Par exemple, lors de la dernière cérémonie des Oscars, l’actrice Meryl Streep s’est mise à dénoncer les politiques de Donald Trump. Elle était particulièrement remontée contre ses politiques d’immigration. Il faut dire qu’à l’époque, la première interdiction d’entrer sur le territoire s’appliquant aux ressortissants de certains pays musulmans n’avait pas encore été invalidée par les tribunaux. Au passage, elle en a cependant profité pour écorcher les arts martiaux mixtes et le football, qui ne sont pas de l’Art avec un grand A. Pardon, madame.

« Hollywood déborde d’étrangers et d’immigrants et si vous les expulsez tous, vous n’aurez plus rien d’autre à regarder que le football et les arts martiaux mixtes, qui ne sont pas de l’art. »

Ce que les gens comme Merryl Streep ne supportent pas, c’est la concurrence. Alors que « l’art », celui avec un grand A, est par nécessité assez rigide et réfractaire au changement, la culture populaire innove constamment. C’est parce qu’elle en a besoin. Les émissions de télé, le sport et les célébrités sont en rivalité constante pour attirer l’attention des gens.

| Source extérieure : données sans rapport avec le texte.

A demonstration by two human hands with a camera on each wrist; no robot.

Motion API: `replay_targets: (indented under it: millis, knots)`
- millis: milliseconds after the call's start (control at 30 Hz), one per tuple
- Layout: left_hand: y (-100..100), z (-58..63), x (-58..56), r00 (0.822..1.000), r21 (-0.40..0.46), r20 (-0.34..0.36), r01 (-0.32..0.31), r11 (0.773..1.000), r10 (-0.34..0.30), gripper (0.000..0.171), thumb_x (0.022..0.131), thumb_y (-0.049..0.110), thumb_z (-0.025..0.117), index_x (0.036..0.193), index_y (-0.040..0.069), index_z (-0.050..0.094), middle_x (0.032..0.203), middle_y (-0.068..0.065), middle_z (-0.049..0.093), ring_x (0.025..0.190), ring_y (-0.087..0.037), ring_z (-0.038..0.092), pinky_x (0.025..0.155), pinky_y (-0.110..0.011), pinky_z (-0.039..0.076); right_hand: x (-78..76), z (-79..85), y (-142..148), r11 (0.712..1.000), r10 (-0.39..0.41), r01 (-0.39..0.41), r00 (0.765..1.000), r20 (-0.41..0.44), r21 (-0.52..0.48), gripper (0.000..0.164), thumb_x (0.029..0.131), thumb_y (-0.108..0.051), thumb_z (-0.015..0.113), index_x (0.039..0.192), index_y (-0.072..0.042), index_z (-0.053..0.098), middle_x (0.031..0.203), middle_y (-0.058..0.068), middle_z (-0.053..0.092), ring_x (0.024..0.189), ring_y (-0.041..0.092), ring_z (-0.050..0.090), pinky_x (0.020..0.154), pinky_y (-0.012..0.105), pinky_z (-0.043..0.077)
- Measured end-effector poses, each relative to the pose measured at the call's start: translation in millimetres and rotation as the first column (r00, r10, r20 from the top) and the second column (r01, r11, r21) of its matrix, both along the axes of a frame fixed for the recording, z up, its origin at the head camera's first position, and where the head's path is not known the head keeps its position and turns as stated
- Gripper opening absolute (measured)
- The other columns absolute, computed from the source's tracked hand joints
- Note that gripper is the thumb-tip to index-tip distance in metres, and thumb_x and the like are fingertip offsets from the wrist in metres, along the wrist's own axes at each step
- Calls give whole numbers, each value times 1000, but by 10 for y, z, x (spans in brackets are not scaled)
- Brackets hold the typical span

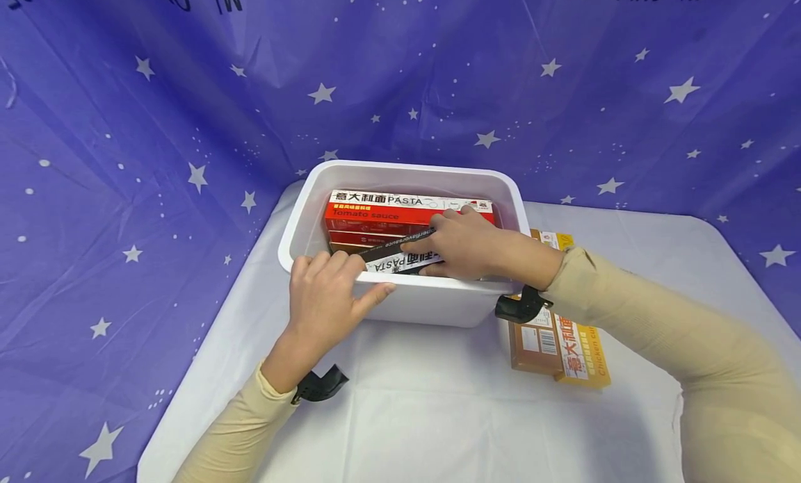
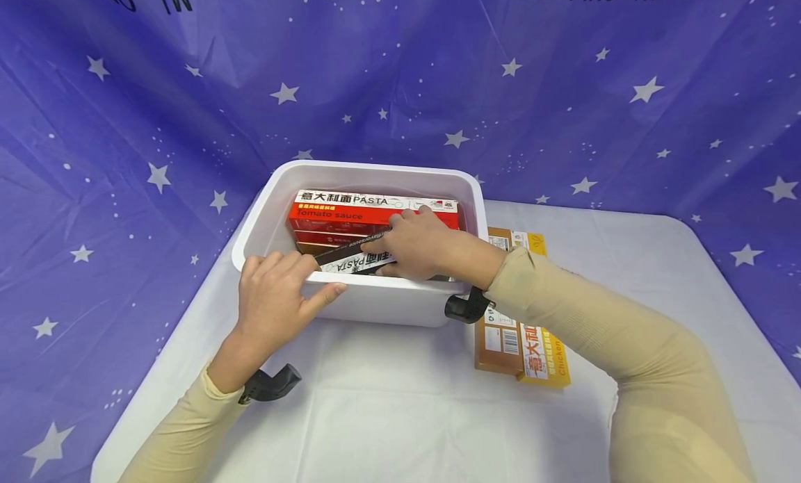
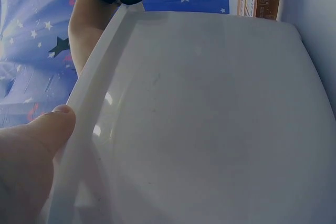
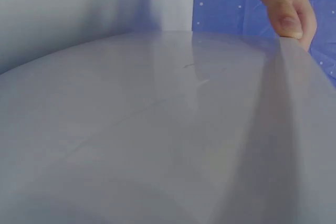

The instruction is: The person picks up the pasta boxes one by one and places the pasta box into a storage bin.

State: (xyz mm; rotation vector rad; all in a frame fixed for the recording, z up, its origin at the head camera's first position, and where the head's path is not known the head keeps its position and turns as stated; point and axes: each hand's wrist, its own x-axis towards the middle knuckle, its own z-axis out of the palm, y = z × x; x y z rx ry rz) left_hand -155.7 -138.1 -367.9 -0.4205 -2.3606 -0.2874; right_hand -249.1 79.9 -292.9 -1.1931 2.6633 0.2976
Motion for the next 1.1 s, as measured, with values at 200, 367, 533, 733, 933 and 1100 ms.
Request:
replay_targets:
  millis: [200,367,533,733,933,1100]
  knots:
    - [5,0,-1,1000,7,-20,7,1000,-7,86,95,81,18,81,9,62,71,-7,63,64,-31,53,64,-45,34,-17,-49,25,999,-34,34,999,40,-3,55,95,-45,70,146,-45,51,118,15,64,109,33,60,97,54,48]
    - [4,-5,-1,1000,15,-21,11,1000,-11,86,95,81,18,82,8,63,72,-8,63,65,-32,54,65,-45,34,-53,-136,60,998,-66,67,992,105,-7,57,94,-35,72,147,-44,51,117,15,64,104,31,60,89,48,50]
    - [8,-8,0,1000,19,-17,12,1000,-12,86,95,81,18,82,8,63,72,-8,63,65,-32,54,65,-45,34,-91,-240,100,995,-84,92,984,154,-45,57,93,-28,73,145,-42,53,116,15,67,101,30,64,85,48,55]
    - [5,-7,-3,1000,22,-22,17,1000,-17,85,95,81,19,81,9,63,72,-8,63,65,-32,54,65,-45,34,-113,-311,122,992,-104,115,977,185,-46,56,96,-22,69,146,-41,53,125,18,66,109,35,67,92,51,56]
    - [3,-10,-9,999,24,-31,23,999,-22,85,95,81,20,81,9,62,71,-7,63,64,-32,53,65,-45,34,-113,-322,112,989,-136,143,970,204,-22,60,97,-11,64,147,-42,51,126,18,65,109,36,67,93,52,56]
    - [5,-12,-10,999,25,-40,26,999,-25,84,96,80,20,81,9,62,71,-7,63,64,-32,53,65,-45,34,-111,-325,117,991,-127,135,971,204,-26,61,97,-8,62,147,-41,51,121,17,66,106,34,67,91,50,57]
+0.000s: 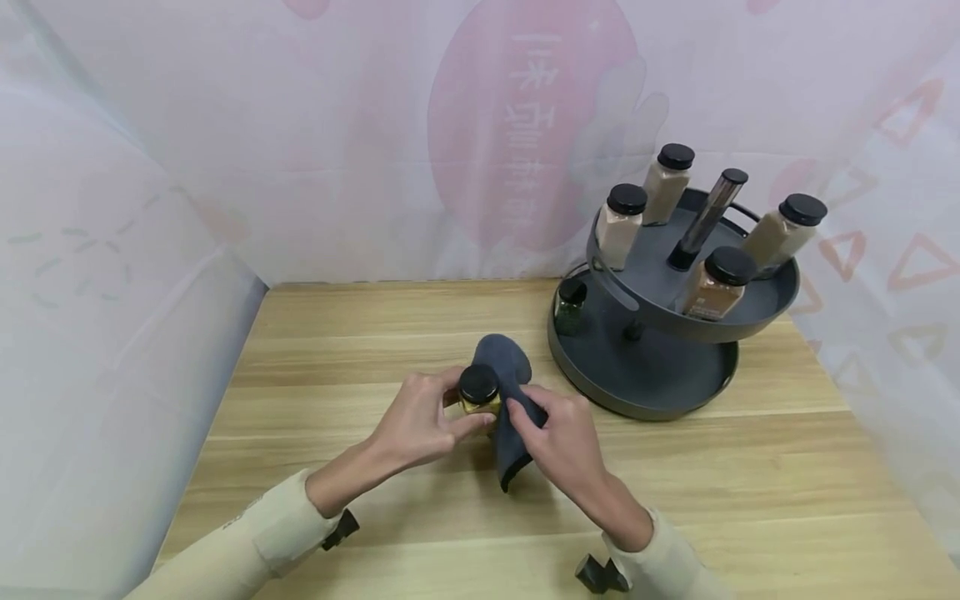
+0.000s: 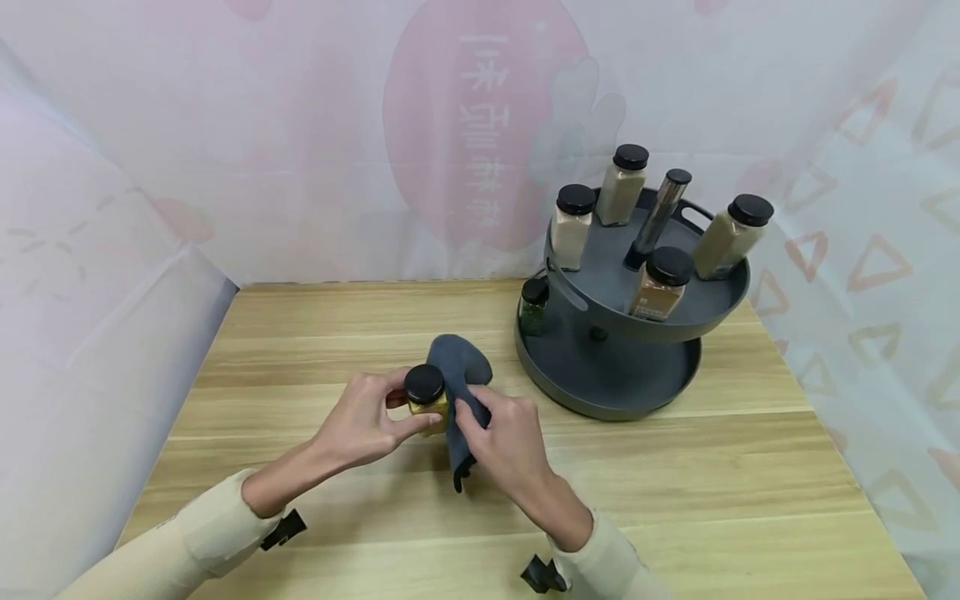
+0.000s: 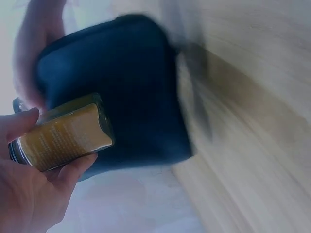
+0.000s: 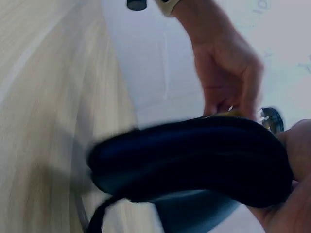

Et la culture pop nous a donné de superbes genres et œuvres qu’on reconnaît aujourd’hui comme de l’art sans la moindre opposition. Le jazz, à une certaine époque, était une musique du peuple qui était boudée par l’élite. Qui oserait aujourd’hui dire que le jazz n’est pas de l’art et qu’il n’a pas inspiré des générations entières d’artistes?

Même l’opéra italien, qu’on pourrait considérer comme le summum de la performance artistique, a évolué et s’est fait connaître au 17e siècle entre autres grâce aux opéras populaires de Venise. Ce style s’adressait au peuple, plutôt qu’aux aristocrates et aux puristes, en insistant davantage sur le spectacle et moins sur la tragédie.

En attendant que le sport et les autres formes de divertissement populaire atteignent le statut de l’opéra, je vais continuer à regarder le hockey, écouter du heavy métal et encourager George St-Pierre sans ressentir la moindre honte. Go Habs go!, n’en déplaise à Meryl Streep!